Concepto de bonsái

La palabra bonsái pertenece a la lengua japonesa, aunque el origen de la técnica es chino. En japonés, se escribe 盆栽, y se integra por el sustantivo “bon” que es un cuenco, bol o bandeja, y el verbo “sai” que se traduce como plantar. Literalmente, entonces, bonsái es plantar en un cuenco o maceta.

Un bonsái se elabora con arbustos y plantas, que se plantan en macetas pequeñas, y tienen un tamaño mucho más reducido que el que alcanzarían si crecieran de modo natural. Los tamaños son variables, ya que los hay en miniatura, que no sobrepasan los 5 centímetros, hasta llegar algunos, llamados Hachi-Uye, a medir más de 1,30 metros.

Hacer un bonsái es un arte que requiere paciencia y dedicación, ya que la planta va a recibir ciertos tratamientos para lograr el efecto deseado, cuyo fin es estético decorativo, religioso y símbolo de universo. Se realiza mediante podas periódicas, de pinzado o mantenimiento, del tronco y la raíz de la especie, que no ha sido genéticamente modificada; y dándole forma, en este caso, a través de podas drásticas. el cuidado también incluye, el alambrado de las ramas, la eliminación de ciertos brotes, etcétera. El trabajo es minucioso para que el vegetal logre sobrevivir. En general, se mantienen en el exterior, aunque pueden protegerse en invernaderos fríos, en casos de climas inhóspitos. El abono más conveniente es el orgánico, de consistencia sólida. El riego debe ser abundante, cuidando que el drenaje sea suficiente, siendo el agua de lluvia la más apropiada o el agua corriente con un reposo de un día, regado con regadera de agujeros finos.

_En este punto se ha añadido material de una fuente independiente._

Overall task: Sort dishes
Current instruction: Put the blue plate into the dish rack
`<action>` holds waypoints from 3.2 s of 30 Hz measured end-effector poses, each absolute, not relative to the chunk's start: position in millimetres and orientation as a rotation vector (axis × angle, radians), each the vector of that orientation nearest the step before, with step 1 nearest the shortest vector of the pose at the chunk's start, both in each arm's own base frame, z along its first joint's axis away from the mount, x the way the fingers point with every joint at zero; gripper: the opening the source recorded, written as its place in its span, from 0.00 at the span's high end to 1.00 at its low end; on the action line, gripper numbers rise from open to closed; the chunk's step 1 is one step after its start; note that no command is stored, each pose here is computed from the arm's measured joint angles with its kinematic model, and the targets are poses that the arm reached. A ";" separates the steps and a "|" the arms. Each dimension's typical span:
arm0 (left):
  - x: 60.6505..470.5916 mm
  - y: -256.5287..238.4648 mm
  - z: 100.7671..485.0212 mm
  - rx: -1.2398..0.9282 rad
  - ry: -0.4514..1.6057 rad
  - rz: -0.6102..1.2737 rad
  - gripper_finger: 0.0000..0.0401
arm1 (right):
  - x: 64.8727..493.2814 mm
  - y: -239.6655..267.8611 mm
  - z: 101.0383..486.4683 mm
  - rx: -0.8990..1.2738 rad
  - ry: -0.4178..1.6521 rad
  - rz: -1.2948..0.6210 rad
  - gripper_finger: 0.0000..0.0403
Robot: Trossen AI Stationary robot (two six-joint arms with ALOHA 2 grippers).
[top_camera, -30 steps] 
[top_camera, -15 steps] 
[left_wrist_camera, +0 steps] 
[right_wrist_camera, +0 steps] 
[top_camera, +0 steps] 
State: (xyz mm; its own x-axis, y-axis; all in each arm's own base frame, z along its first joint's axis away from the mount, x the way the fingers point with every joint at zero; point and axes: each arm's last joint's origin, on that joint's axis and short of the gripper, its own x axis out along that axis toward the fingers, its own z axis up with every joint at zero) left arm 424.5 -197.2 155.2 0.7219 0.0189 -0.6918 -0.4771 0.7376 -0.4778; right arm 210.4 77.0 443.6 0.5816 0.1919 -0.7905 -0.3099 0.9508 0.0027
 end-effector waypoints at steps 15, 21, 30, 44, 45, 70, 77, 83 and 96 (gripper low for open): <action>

Se debe elegir la maceta apropiada, que combine y armonice, con el árbol o planta seleccionada.

Cuando ya la tierra se agote, lo que ocurre aproximadamente a los dos años, hay que proceder a trasplantarlas.

Entre las plantas y árboles más elegidas para hacer bonsái, podemos nombrar a las azaleas, olivos, pinos silvestres, olmos, higuera y olivos.

La práctica, nació en China hace aproximadamente dos mil años, donde se la llamó penzai o penjing, siendo esculturas vivientes y paisajes en miniatura, y los monjes taoístas los tomaron como objeto de culto; siendo considerado como augurio de eternidad, poder conservar un árbol en una maceta, ya que requiere paciencia y esmero. Llegó a la cultura japonesa hace unos ochocientos años, considerados allí como representación del universo, por el budismo Zen.